We've all heard of flying fish, but there's also a squid species that can fly over the ocean surface. Scientist recently discovered how this cephalopod gets airborne, according to a report in the England's The Independent.
Over the past few years, a number of anecdotal accounts have emerged of squid streaking through the air above the sea for several meters, and now a team of Japanese marine biologists have photographed them doing it en masse, according to the report.

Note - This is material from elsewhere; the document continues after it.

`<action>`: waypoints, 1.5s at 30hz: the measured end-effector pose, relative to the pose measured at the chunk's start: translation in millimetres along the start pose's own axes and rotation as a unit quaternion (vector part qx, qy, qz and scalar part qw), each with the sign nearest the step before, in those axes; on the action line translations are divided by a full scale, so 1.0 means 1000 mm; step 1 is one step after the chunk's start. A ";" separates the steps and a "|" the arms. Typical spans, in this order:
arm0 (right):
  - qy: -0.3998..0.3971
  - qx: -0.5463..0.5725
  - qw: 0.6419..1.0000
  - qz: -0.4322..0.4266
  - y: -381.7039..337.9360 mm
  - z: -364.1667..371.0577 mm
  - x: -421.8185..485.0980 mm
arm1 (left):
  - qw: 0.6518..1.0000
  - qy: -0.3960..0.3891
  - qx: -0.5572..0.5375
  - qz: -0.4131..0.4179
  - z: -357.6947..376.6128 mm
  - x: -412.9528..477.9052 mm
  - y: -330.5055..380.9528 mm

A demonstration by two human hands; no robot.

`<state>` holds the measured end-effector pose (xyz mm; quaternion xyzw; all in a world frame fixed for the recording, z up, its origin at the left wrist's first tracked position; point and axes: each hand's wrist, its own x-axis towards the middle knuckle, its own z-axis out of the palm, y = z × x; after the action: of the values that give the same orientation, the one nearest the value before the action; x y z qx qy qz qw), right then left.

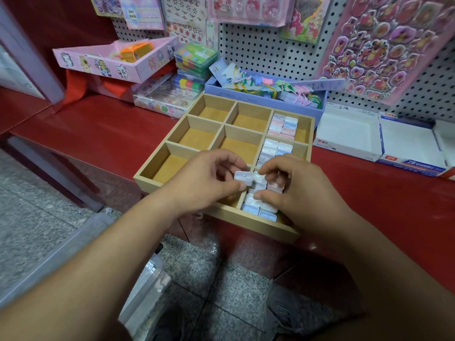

Japanese researchers were following a school of about 100 members of the Japanese flying squid family in the northwest Pacific Ocean, about 370 miles from Tokyo, when they started photographing them shooting out of the water and gliding for several meters with their fins extended, the report states.
From the photos of the flying school of squid, it appears that the squid use both their tail flaps and tentacles as wings. The tentacles look like they are spread flat in a horizontal air foil, which scentists have confirmed.
“Once they finish shooting out the water, they glide by spreading out their fins and tentacles. The fins and the web between the tentacles create aerodynamic lift and keep the squid stable on its flight arc,” Professor Jun Yamamoto of of Hokkaido University was quoted as saying in the report. “We have discovered that squid do not just jump out of the water, but have a highly developed flying posture. This finding means that we should no longer consider squid as things that live only in the water."